TASK PROMPT. Given the entries that follow, write out exactly the lines starting at the one containing "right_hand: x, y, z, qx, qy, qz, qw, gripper" and ending at the one containing "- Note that", both ends included, and only those.

Records from a data collection

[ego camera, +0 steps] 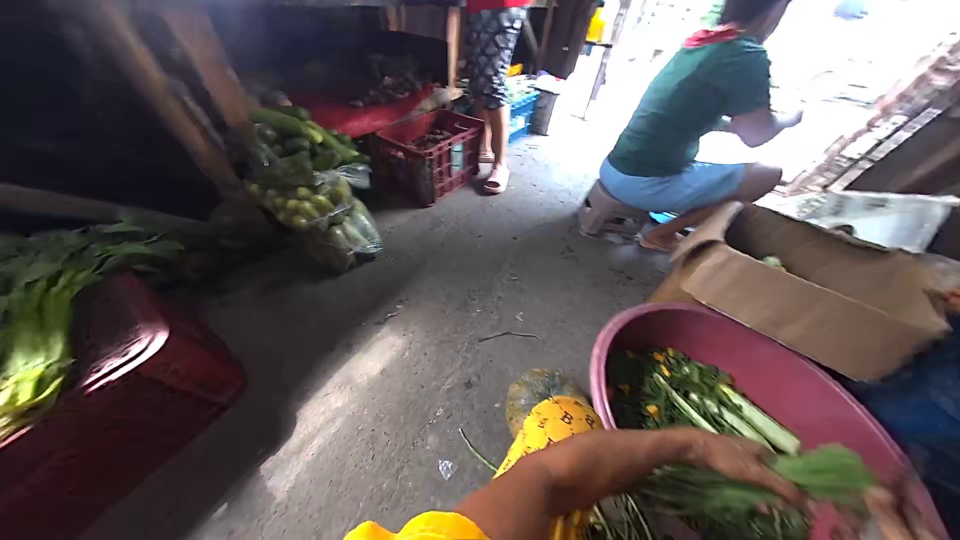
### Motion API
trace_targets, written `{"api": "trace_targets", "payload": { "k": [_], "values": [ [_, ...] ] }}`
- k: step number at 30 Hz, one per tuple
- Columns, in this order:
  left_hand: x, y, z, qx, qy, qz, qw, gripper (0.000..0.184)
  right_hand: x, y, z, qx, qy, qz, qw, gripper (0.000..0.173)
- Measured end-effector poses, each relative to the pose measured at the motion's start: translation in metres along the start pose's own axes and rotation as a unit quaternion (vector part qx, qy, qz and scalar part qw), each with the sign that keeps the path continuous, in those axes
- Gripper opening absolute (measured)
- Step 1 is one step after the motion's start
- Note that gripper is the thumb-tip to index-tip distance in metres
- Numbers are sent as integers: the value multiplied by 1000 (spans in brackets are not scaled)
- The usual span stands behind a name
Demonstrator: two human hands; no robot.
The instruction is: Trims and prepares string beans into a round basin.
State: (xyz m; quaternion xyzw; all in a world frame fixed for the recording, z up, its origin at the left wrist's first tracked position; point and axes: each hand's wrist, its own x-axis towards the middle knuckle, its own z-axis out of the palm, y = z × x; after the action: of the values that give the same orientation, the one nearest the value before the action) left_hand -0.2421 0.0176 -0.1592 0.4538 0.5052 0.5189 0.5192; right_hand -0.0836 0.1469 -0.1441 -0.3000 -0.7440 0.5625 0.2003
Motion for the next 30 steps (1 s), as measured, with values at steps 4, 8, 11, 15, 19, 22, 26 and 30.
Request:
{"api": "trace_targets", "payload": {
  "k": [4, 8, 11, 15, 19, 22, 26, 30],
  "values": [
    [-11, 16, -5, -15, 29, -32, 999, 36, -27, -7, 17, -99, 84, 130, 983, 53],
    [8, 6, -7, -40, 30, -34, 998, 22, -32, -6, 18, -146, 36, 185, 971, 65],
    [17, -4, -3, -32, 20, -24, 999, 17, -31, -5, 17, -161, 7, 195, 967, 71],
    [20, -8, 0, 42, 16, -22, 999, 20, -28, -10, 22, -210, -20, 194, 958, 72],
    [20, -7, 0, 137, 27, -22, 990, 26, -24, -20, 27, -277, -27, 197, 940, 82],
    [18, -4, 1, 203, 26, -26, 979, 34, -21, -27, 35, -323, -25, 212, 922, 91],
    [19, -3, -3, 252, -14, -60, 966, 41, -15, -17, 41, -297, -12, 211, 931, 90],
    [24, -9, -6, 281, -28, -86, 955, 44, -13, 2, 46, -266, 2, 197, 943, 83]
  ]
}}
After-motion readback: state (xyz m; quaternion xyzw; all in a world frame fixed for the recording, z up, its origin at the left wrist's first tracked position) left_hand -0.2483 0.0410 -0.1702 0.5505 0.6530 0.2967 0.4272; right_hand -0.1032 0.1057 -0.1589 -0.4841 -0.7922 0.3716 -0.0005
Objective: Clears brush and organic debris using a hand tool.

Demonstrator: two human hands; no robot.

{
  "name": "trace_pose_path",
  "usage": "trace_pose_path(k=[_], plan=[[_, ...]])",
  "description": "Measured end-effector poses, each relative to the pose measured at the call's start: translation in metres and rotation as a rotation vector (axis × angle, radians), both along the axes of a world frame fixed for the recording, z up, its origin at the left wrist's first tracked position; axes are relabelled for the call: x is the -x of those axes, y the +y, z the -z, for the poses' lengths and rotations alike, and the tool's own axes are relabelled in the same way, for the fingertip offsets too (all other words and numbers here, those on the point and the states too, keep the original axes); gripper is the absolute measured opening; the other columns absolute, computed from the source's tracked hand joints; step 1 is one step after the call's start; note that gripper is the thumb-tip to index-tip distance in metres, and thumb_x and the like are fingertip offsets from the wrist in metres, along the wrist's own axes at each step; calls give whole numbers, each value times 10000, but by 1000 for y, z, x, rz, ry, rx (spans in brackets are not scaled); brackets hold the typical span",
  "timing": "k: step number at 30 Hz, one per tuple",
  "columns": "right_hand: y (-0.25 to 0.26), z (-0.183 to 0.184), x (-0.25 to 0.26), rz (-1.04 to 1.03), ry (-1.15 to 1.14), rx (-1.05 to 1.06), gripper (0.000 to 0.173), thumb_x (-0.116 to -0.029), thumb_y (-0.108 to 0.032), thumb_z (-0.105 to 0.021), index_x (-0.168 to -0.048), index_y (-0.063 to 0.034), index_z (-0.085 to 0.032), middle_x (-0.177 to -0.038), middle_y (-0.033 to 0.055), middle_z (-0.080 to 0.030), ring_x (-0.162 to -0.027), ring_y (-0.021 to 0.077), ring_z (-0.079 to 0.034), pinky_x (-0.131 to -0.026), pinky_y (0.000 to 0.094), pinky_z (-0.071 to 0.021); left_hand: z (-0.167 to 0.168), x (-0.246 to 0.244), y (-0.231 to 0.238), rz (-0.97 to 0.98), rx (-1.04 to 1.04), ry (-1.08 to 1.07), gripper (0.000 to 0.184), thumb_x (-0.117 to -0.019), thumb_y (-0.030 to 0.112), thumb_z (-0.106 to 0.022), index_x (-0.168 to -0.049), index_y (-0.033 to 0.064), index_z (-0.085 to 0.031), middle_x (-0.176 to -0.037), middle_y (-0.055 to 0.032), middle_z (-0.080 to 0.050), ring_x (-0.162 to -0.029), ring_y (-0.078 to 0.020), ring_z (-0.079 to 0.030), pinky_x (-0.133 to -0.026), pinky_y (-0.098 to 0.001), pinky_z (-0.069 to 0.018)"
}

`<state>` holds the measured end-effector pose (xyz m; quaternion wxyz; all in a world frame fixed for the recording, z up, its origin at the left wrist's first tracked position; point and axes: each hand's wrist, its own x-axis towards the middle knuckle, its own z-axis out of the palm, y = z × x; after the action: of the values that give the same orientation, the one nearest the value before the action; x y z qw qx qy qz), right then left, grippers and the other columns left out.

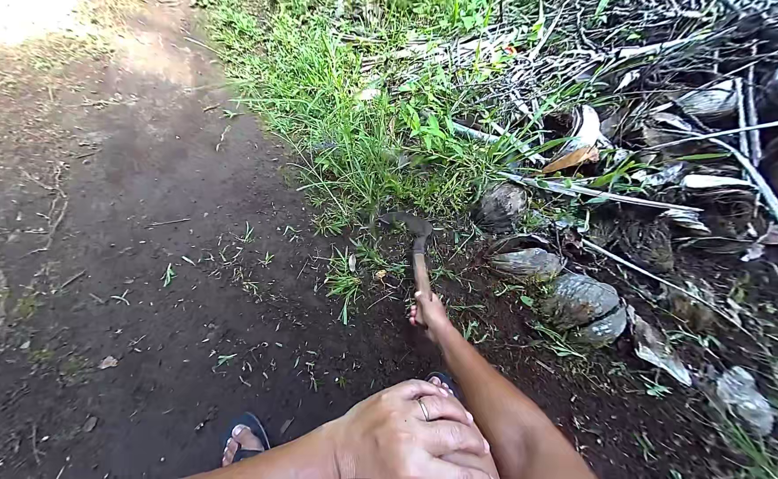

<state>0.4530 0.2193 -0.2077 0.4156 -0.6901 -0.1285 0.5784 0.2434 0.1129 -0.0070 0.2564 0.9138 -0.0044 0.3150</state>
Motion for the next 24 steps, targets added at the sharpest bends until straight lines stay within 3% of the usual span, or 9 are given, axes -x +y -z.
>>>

SOLUTION BELOW.
  right_hand: x, y, z, qx, qy, qz, qw, gripper (0.000..0.173)
- Measured end-effector poses, each relative to the pose measured at the motion's start: translation in metres along the start pose's own axes and rotation as a unit quaternion (vector part qx, qy, qz and scalar part qw), each with the sign that keeps the path continuous, in those axes
- Gripper opening absolute (measured)
- Step 1 is one step after the motion's start
- Note that gripper is the thumb-tip to index-tip distance in metres

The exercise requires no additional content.